* _What is being asked_
Write out the records once more, exactly as given.

>>>

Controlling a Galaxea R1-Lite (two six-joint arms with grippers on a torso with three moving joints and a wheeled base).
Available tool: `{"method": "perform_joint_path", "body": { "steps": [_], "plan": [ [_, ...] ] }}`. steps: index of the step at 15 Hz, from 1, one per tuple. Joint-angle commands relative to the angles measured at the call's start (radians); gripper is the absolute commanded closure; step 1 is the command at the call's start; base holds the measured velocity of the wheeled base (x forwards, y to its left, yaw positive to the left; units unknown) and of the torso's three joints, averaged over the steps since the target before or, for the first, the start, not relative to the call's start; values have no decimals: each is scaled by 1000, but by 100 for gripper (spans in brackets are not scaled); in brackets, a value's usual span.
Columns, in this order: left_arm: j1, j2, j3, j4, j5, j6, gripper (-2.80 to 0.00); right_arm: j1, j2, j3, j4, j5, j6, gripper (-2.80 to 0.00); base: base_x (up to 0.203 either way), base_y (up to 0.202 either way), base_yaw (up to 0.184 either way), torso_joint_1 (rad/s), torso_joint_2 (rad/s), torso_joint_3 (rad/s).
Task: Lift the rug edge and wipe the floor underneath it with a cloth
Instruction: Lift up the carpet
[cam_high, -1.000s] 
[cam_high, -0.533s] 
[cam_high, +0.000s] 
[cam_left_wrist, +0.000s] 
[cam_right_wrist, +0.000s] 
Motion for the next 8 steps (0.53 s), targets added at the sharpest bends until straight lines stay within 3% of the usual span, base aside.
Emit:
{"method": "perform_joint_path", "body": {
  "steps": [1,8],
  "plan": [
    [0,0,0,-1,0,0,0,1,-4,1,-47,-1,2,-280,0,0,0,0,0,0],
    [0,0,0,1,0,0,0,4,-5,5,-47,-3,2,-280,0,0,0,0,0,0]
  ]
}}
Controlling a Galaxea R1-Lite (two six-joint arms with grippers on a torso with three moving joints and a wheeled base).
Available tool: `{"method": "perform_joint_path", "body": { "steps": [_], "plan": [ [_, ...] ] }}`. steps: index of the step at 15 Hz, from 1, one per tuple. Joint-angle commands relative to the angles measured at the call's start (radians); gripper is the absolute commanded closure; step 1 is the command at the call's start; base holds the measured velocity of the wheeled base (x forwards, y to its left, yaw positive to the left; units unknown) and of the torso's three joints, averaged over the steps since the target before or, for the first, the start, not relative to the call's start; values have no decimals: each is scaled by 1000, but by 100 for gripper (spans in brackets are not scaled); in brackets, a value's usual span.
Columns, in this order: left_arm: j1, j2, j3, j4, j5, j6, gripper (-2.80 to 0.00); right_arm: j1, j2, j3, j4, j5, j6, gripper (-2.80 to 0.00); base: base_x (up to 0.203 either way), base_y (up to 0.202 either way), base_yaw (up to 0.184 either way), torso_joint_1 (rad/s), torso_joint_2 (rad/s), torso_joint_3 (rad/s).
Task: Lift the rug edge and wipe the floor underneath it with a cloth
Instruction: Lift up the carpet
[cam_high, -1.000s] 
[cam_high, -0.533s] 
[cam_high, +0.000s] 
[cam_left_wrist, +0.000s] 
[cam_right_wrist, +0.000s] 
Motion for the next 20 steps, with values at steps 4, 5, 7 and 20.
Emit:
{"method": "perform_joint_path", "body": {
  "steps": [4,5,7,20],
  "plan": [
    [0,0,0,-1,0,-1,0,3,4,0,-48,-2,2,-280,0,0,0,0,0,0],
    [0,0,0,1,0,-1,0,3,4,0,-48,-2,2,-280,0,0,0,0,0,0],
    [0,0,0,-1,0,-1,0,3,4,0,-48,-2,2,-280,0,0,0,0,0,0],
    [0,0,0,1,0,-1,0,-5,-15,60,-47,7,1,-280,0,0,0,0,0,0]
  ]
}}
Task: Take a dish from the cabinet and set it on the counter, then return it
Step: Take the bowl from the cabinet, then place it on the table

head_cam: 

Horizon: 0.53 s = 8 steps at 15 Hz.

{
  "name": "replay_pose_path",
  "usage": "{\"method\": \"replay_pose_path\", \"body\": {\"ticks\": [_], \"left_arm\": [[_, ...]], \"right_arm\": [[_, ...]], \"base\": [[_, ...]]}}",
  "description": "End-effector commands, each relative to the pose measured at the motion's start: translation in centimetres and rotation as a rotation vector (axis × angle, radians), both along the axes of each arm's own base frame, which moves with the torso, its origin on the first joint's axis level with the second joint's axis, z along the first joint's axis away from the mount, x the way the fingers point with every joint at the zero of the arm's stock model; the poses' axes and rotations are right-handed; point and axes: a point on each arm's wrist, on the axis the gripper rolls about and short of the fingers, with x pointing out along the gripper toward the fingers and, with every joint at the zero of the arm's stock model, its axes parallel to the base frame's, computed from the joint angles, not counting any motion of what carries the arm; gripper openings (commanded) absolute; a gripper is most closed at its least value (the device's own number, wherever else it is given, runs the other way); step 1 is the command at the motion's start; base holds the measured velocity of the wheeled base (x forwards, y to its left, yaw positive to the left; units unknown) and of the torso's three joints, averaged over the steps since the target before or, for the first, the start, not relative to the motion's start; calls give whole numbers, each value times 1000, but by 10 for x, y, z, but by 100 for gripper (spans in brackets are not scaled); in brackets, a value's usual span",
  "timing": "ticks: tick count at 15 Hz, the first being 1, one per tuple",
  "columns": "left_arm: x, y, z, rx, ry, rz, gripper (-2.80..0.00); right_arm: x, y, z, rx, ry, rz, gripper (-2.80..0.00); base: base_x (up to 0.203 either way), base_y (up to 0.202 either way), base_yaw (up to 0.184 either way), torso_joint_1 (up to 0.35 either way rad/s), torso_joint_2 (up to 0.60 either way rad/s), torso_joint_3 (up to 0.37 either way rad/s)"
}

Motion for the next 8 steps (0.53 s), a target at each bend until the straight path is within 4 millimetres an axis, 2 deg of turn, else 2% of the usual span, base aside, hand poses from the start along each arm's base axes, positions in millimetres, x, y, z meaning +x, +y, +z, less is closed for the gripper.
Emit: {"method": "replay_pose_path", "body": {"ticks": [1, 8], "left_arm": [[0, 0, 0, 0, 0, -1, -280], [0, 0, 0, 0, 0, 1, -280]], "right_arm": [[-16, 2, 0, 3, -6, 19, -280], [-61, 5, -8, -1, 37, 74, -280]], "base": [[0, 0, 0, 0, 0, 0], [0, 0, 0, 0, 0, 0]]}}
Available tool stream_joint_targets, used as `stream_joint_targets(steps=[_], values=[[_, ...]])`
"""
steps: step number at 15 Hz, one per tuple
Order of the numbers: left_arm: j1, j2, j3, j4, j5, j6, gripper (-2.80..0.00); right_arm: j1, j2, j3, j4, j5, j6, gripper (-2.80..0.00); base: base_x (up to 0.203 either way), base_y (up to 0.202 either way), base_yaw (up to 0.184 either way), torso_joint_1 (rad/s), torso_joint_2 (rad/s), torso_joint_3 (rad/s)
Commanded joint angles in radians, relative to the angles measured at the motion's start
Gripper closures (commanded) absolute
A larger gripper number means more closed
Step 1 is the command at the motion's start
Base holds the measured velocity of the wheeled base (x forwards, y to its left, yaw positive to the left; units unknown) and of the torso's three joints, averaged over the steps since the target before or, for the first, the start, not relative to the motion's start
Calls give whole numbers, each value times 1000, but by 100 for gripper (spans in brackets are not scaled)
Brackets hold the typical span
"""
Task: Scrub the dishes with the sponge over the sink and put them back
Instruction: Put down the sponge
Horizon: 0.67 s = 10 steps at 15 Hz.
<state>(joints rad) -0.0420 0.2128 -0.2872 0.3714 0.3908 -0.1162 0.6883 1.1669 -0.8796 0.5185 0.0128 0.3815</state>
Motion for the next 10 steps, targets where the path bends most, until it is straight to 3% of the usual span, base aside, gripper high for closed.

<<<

* _Problem solution_
Controlling a Galaxea R1-Lite (two six-joint arms with grippers on a torso with three moving joints and a wheeled base).
Available tool: `{"method": "perform_joint_path", "body": { "steps": [_], "plan": [ [_, ...] ] }}`. steps: index of the step at 15 Hz, from 1, one per tuple. Joint-angle commands relative to the angles measured at the call's start (radians); gripper is the absolute commanded closure; step 1 is the command at the call's start; base holds the measured velocity of the wheeled base (x forwards, y to its left, yaw positive to the left; units unknown) and of the torso's three joints, averaged over the steps since the target before or, for the first, the start, not relative to the call's start; values have no decimals: each is scaled by 1000, but by 100 for gripper (spans in brackets are not scaled); in brackets, a value's usual span.
Columns, in this order: left_arm: j1, j2, j3, j4, j5, j6, gripper (-2.80 to 0.00); right_arm: j1, j2, j3, j4, j5, j6, gripper (-2.80 to 0.00); base: base_x (up to 0.203 either way), base_y (up to 0.202 either way), base_yaw (up to 0.184 either way), torso_joint_1 (rad/s), torso_joint_2 (rad/s), torso_joint_3 (rad/s).
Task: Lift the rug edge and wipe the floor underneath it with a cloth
Instruction: Lift up the carpet
[cam_high, -1.000s] 
[cam_high, -0.533s] 
[cam_high, +0.000s] 
[cam_left_wrist, +0.000s] 
[cam_right_wrist, +0.000s] 
Motion for the next 8 steps (0.53 s), targets added at the sharpest bends until straight lines stay within 3% of the usual span, base aside.
Emit:
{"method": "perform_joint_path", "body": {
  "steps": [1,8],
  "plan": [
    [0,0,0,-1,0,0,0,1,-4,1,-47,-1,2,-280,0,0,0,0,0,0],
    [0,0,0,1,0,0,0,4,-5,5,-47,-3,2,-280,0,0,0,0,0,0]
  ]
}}
Controlling a Galaxea R1-Lite (two six-joint arms with grippers on a torso with three moving joints and a wheeled base).
Available tool: `{"method": "perform_joint_path", "body": { "steps": [_], "plan": [ [_, ...] ] }}`. steps: index of the step at 15 Hz, from 1, one per tuple. Joint-angle commands relative to the angles measured at the call's start (radians); gripper is the absolute commanded closure; step 1 is the command at the call's start; base holds the measured velocity of the wheeled base (x forwards, y to its left, yaw positive to the left; units unknown) and of the torso's three joints, averaged over the steps since the target before or, for the first, the start, not relative to the call's start; values have no decimals: each is scaled by 1000, but by 100 for gripper (spans in brackets are not scaled); in brackets, a value's usual span.
Columns, in this order: left_arm: j1, j2, j3, j4, j5, j6, gripper (-2.80 to 0.00); right_arm: j1, j2, j3, j4, j5, j6, gripper (-2.80 to 0.00); base: base_x (up to 0.203 either way), base_y (up to 0.202 either way), base_yaw (up to 0.184 either way), torso_joint_1 (rad/s), torso_joint_2 (rad/s), torso_joint_3 (rad/s).
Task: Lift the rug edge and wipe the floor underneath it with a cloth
Instruction: Lift up the carpet
[cam_high, -1.000s] 
[cam_high, -0.533s] 
[cam_high, +0.000s] 
[cam_left_wrist, +0.000s] 
[cam_right_wrist, +0.000s] 
Motion for the next 20 steps, with values at steps 4, 5, 7 and 20.
Emit:
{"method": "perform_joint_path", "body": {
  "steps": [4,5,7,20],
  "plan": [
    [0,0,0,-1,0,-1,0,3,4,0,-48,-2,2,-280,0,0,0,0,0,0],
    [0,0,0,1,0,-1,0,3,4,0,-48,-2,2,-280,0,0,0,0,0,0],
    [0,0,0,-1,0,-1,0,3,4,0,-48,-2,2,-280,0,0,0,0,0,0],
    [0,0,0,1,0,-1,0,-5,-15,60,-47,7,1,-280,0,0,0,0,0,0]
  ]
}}
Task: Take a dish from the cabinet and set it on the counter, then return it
Step: Take the bowl from the cabinet, then place it on the table

head_cam: 

Horizon: 0.53 s = 8 steps at 15 Hz.

{
  "name": "replay_pose_path",
  "usage": "{\"method\": \"replay_pose_path\", \"body\": {\"ticks\": [_], \"left_arm\": [[_, ...]], \"right_arm\": [[_, ...]], \"base\": [[_, ...]]}}",
  "description": "End-effector commands, each relative to the pose measured at the motion's start: translation in centimetres and rotation as a rotation vector (axis × angle, radians), both along the axes of each arm's own base frame, which moves with the torso, its origin on the first joint's axis level with the second joint's axis, z along the first joint's axis away from the mount, x the way the fingers point with every joint at the zero of the arm's stock model; the poses' axes and rotations are right-handed; point and axes: a point on each arm's wrist, on the axis the gripper rolls about and short of the fingers, with x pointing out along the gripper toward the fingers and, with every joint at the zero of the arm's stock model, its axes parallel to the base frame's, computed from the joint angles, not counting any motion of what carries the arm; gripper openings (commanded) absolute; a gripper is most closed at its least value (the device's own number, wherever else it is given, runs the other way); step 1 is the command at the motion's start; base holds the measured velocity of the wheeled base (x forwards, y to its left, yaw positive to the left; units unknown) and of the torso's three joints, averaged over the steps since the target before or, for the first, the start, not relative to the motion's start; calls give whole numbers, each value times 1000, but by 10 for x, y, z, but by 100 for gripper (spans in brackets are not scaled); in brackets, a value's usual span",
  "timing": "ticks: tick count at 15 Hz, the first being 1, one per tuple",
  "columns": "left_arm: x, y, z, rx, ry, rz, gripper (-2.80..0.00); right_arm: x, y, z, rx, ry, rz, gripper (-2.80..0.00); base: base_x (up to 0.203 either way), base_y (up to 0.202 either way), base_yaw (up to 0.184 either way), torso_joint_1 (up to 0.35 either way rad/s), torso_joint_2 (up to 0.60 either way rad/s), torso_joint_3 (up to 0.37 either way rad/s)"
}

Motion for the next 8 steps (0.53 s), a target at each bend until the straight path is within 4 millimetres an axis, 2 deg of turn, else 2% of the usual span, base aside, hand poses from the start along each arm's base axes, positions in millimetres, x, y, z meaning +x, +y, +z, less is closed for the gripper.
Emit: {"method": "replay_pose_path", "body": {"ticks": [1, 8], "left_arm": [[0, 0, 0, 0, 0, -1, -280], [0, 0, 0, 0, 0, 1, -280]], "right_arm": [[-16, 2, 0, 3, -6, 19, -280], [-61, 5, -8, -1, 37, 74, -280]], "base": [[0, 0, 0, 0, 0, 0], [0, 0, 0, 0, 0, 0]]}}
Available tool stream_joint_targets, used as `stream_joint_targets(steps=[_], values=[[_, ...]])`
"""
steps: step number at 15 Hz, one per tuple
Order of the numbers: left_arm: j1, j2, j3, j4, j5, j6, gripper (-2.80..0.00); right_arm: j1, j2, j3, j4, j5, j6, gripper (-2.80..0.00); base: base_x (up to 0.203 either way), base_y (up to 0.202 either way), base_yaw (up to 0.184 either way), torso_joint_1 (rad/s), torso_joint_2 (rad/s), torso_joint_3 (rad/s)
Commanded joint angles in radians, relative to the angles measured at the motion's start
Gripper closures (commanded) absolute
A larger gripper number means more closed
Step 1 is the command at the motion's start
Base holds the measured velocity of the wheeled base (x forwards, y to its left, yaw positive to the left; units unknown) and of the torso's three joints, averaged over the steps since the target before or, for the first, the start, not relative to the motion's start
Calls give whole numbers, each value times 1000, but by 100 for gripper (spans in brackets are not scaled)
Brackets hold the typical span
"""
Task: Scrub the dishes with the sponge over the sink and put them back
Instruction: Put down the sponge
Horizon: 0.67 s = 10 steps at 15 Hz.
<state>(joints rad) -0.0420 0.2128 -0.2872 0.3714 0.3908 -0.1162 0.6883 1.1669 -0.8796 0.5185 0.0128 0.3815</state>
Motion for the next 10 steps, targets where the path bends most, until it is straight to 3% of the usual span, base aside, gripper high for closed.

The answer has been given, and the exercise is done.